--- START ---

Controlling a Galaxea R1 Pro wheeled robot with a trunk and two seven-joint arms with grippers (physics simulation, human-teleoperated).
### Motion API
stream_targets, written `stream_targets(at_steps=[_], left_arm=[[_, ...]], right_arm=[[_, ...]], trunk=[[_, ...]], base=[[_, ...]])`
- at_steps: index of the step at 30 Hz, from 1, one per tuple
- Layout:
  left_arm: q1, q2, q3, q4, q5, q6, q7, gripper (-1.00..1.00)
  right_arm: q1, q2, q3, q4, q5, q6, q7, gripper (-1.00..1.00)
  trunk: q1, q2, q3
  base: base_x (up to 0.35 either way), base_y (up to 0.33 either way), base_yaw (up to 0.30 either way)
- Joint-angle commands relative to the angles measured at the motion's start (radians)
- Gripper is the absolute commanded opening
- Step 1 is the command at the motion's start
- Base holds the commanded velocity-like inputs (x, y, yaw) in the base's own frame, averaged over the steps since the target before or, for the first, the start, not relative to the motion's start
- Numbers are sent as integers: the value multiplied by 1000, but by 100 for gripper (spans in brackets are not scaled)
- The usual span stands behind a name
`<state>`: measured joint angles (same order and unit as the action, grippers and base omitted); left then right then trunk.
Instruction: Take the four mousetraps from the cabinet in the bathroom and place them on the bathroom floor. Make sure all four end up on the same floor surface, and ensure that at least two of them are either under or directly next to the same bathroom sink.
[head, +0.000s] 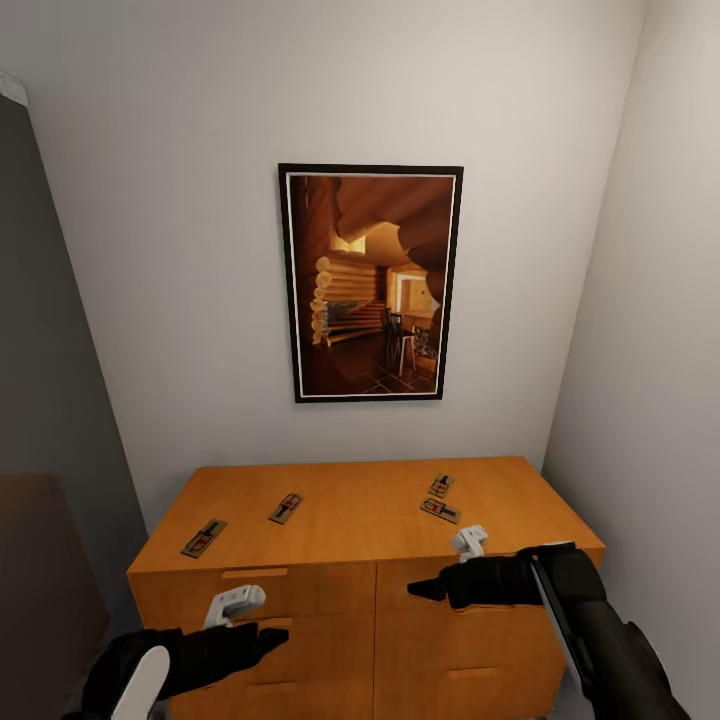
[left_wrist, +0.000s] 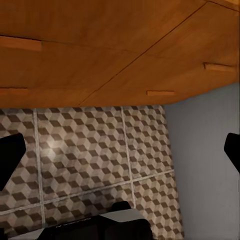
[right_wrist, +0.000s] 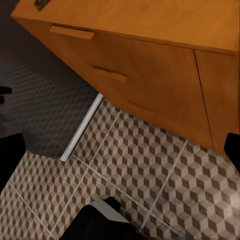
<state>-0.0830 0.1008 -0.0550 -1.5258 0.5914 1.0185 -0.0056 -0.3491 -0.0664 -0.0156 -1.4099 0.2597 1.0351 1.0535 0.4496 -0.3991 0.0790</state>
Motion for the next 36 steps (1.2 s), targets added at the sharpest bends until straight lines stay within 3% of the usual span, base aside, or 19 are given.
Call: stream_targets(at_steps=[1,7,17,23,36], left_arm=[[-9,1,-5,0,5,3,-1,100],[-42,1,-22,0,31,3,0,100],[-140,2,-37,0,88,4,3,100],[-194,1,-54,0,100,5,4,100],[-363,1,-71,25,117,5,7,100]], right_arm=[[-12,0,-1,-1,10,9,13,100],[-49,-5,-1,-1,10,12,18,100],[-133,-36,-1,0,10,12,21,100],[-170,-42,-1,0,12,12,22,100],[-284,-45,2,47,17,12,21,100]], trunk=[[0,-1,-1],[0,-1,-1],[0,-1,-1],[0,-1,-1],[0,-1,-1]], base=[[0,0,0],[0,0,0],[0,0,0],[0,0,0],[0,0,0]])
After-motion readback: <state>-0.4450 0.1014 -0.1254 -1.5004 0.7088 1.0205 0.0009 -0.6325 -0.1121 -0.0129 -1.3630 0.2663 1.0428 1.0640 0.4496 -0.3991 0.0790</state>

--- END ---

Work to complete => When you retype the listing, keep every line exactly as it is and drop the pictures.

The completed task =>
Controlling a Galaxea R1 Pro wheeled robot with a trunk and two seven-joint arms with grippers (physics simulation, human-teleoperated).
### Motion API
stream_targets, written `stream_targets(at_steps=[_], left_arm=[[_, ...]], right_arm=[[_, ...]], trunk=[[_, ...]], base=[[_, ...]])`
- at_steps: index of the step at 30 Hz, from 1, one per tuple
- Layout:
  left_arm: q1, q2, q3, q4, q5, q6, q7, gripper (-1.00..1.00)
  right_arm: q1, q2, q3, q4, q5, q6, q7, gripper (-1.00..1.00)
  trunk: q1, q2, q3
  base: base_x (up to 0.35 either way), base_y (up to 0.33 either way), base_yaw (up to 0.30 either way)
- Joint-angle commands relative to the angles measured at the motion's start (radians)
- Gripper is the absolute commanded opening
- Step 1 is the command at the motion's start
- Base holds the commanded velocity-like inputs (x, y, yaw) in the base's own frame, averaged over the steps since the target before or, for the first, the start, not relative to the motion's start
- Numbers are sent as integers: the value multiplied by 1000, but by 100 for gripper (spans in brackets are not scaled)
- The usual span stands behind a name
`<state>`: measured joint angles (same order and unit as the action, grippers and base omitted); left then right then trunk.
Instruction: Take the four mousetraps from the cabinet in the bathroom and place them on the bathroom floor. Make sure all four end up on the same floor surface, and ensure that at least two of them are either under or directly next to the same bathroom sink.
[head, +0.000s] 
[left_wrist, +0.000s] 
[right_wrist, +0.000s] 
<state>-0.0830 0.1008 -0.0550 -1.5258 0.5914 1.0185 -0.0056 -0.3491 -0.0664 -0.0156 -1.4099 0.2597 1.0351 1.0535 0.4496 -0.3991 0.0790</state>
Motion for the next 36 steps (1.2 s), targets added at the sharpest bends until straight lines stay within 3% of the usual span, base aside, or 19 are given.
Call: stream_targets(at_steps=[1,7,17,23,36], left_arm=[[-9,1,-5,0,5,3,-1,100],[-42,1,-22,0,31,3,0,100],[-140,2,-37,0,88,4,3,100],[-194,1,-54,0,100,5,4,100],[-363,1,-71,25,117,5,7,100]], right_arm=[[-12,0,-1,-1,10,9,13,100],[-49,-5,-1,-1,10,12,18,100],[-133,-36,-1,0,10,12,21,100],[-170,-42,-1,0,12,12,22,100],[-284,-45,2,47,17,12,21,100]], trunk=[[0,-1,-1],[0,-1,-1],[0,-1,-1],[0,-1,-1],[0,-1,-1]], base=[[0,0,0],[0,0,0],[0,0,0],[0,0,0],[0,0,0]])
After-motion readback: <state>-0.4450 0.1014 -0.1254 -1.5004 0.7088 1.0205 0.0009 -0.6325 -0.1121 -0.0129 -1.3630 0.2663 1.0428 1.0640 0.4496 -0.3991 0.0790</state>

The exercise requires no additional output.